NY Times Praises Wall Street Greed

The New York Times and other mainstream media are reporting that the top seven execs at Goldman Sachs have foregone their year end bonuses.

The NY Times doesn’t mention that there are 443 partners at Goldman Sachs, leaving 436 who could still be eligible for bonuses, that were to average over $4.5 million per partner (before the top seven’s announcement), according to the Daily Mail.

The NY Times does reveal:

“In the last several years, Goldman Sachs has posted some of the biggest profits and paid out some of the biggest bonuses in Wall Street history. The company’s chief executive, Lloyd C. Blankfein, received a salary and bonus package last year worth $68.5 million. Goldman Sachs paid its two co-presidents, Gary D. Cohn and Jon Winkelried, around $67.5 million each last year, more than most chief executives. All three will receive no bonuses this year.”

However, as the historically large bonuses had been going on for “several years,” one can only imagine how much Goldman Sachs (and other Wall Street) investment bankers have received in bonuses while the economy has been heading for crisis. The NY Times does not shed any light on the scope of this profit taking.

The NY Times also notes that “[i]n September, Goldman Sachs and Morgan Stanley transformed themselves into bank holding companies that take deposits, take less risk and are subject to more government oversight. That new structure may limit their ability to generate big profits, because they cannot use as much borrowed money to make big investment bets.” [my emphasis]

“Transformed themselves?” Are we now to understand that they have undertaken to evolve consciously into “good corporate citizens” by limiting big profits and, in Goldman Sachs’ case, by their top executives forgoing bonuses?

Just as it did not report on the true scope of the bonuses, the NY Times is not revealing much about Goldman Sachs and Morgan Stanley becoming bank holding companies.

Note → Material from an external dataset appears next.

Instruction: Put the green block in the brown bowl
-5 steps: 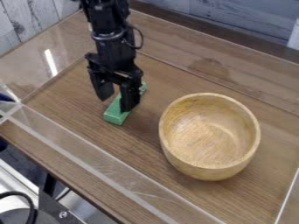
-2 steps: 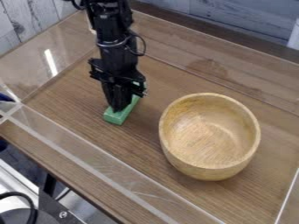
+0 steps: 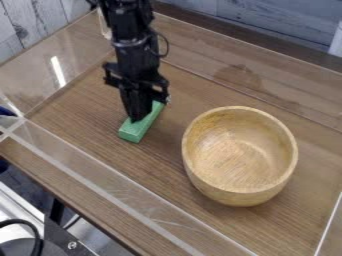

The NY Times neglects the federal role in the transformation. The federal government approved their requests to become bank holding companies after the collapse of Lehman Brothers, shortly before the bailout (and shortly before Warren Buffet pumped $5 billion into Goldman Sachs). Mainstream media largely ignored the transformation, or that there was a 5 day waiting period before a yea decision by the feds could take effect.

By becoming bank holding companies, Goldman Sachs and Morgan Stanley can now seek to acquire banks. In fact, this is exactly what Goldman Sachs intends to do.  On October 20, 2008, Bloomberg quoted GS spokesman Michael DuVally as saying: “Goldman Sachs intends to grow its deposit base both organically and through acquisitions.” Also, incoming bank deposits will give Goldman Sachs and Morgan Stanley cash flows that put them at an advantage compared to other investment firms. As reported by Bloomberg: “New York-based Goldman Sachs and Morgan Stanley converted themselves from securities firms into bank holding companies last month so they could gather deposits.”

Mainstream media’s not noticing much about Goldman Sachs is not surprising, as it did not notice that Goldman Sachs was the second largest organizational contributor – at $874,207 – to Barack Obama’s election efforts. (Donations do not come directly from companies; opensecrets.org looks to donations by a company’s PAC and by its partners, employees and immediate families.) By comparison, Goldman Sachs contributed $228,695 to elect John McCain. (Morgan Stanley’s figures were $425,102 for Obama and $262,777 for McCain.)

While the NY Times story makes headlines with its story about the Goldman Sachs top seven, it does not reveal much behind the headlines. The bonuses given up this year by the Goldman Sachs top seven are just the ugly tip of the proverbial iceberg. And, their becoming a bank holding company will enable Goldman Sachs to carry out its plan to buy up banks. This will consolidate the banking industry further and build on Wall Streets well-deserved reputation for greed.